Infrastructure and Institutional Vulnerability
The threat to health is not limited to individual patients but extends to the critical infrastructure required to provide medical care. In the Solomon Islands, the main hospital in Honiara has seen seawater lapping at its outer walls.
The facility is now under threat, with plans under way to relocate it to higher ground – a massive and costly undertaking.
Dr Saia Ma’u Piukala, WHO regional director for the western Pacific
Beyond the Pacific, low-lying cities in other regions are also identified as being under threat, including London and Cardiff in the UK, Amsterdam in the Netherlands, and New Orleans in the US.

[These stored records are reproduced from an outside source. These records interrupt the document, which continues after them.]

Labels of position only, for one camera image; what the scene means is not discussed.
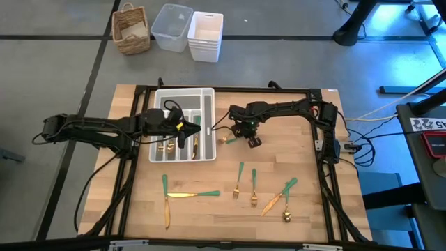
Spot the white plastic cutlery tray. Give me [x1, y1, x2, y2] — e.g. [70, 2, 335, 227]
[148, 86, 217, 164]

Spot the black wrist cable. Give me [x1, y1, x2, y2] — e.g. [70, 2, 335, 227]
[162, 99, 185, 119]
[210, 109, 233, 132]

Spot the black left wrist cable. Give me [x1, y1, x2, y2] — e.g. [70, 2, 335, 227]
[162, 99, 185, 119]

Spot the blue grey chair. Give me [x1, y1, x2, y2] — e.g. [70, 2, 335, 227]
[357, 172, 424, 250]

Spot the red-edged black tablet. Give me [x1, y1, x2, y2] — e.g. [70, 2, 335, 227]
[420, 130, 446, 160]

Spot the white floor cable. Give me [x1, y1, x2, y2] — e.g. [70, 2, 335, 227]
[344, 78, 446, 123]

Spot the black and blue cable bundle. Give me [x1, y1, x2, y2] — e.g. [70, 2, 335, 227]
[343, 111, 376, 167]

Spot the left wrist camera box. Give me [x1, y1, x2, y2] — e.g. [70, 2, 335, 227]
[167, 107, 185, 123]

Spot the black stand base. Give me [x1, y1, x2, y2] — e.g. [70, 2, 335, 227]
[332, 0, 379, 47]

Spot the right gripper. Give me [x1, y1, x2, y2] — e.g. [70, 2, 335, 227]
[232, 118, 263, 149]

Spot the black floor bar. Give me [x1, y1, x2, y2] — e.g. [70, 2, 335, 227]
[378, 85, 446, 96]

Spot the black side desk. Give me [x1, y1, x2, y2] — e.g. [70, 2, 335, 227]
[395, 99, 446, 212]

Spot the black metal table frame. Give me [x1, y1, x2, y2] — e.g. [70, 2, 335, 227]
[83, 78, 372, 245]

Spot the white plastic bin stack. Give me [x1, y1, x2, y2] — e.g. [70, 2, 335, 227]
[187, 11, 224, 64]

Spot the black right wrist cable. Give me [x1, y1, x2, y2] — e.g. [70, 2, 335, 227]
[210, 109, 233, 132]

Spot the white printed label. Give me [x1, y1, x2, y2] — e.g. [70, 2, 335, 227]
[409, 117, 446, 132]

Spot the grey round disc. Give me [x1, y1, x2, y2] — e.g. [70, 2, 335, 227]
[433, 156, 446, 179]

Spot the grey power connector box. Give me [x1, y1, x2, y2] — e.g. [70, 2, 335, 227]
[339, 140, 362, 153]

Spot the white paper sheet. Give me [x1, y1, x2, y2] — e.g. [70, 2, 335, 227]
[120, 20, 147, 40]

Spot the clear plastic bin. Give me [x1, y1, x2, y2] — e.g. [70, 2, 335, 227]
[150, 3, 194, 54]

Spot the black left arm floor cable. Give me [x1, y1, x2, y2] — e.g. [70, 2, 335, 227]
[72, 153, 119, 234]

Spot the grey floor foot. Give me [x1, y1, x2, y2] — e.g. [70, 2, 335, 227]
[0, 148, 26, 164]

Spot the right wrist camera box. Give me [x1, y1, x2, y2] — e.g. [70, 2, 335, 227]
[228, 104, 249, 121]

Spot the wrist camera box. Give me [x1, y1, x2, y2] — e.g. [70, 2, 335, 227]
[228, 104, 249, 121]
[167, 107, 185, 123]

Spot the black crossbar with silver brackets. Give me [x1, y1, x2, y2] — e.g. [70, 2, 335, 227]
[0, 236, 446, 251]

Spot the woven wicker basket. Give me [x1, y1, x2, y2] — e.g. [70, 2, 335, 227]
[111, 2, 151, 56]

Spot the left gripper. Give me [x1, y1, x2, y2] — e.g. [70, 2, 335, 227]
[158, 118, 202, 149]

Geopolitical Instability and Accountability
Figueres has linked these health crises to a global dependence on fossil fuels, which she claims is driving both geopolitical instability and the environmental changes causing sea-level rise. She has described the health impacts of climate change as the mother of all injustices
and warned that countries are being held hostage
by their reliance on these fuels.
The commission is designed to influence policy by examining how to hold polluters accountable for the health crises they precipitate. This follows a 2024 UN general assembly meeting where representatives from low-lying countries and small island developing states characterized the issue as a global crisis threatening 1 billion people.
The Lancet Commission, which includes nearly two dozen health and environment experts, is scheduled to deliver its full report by September 2027.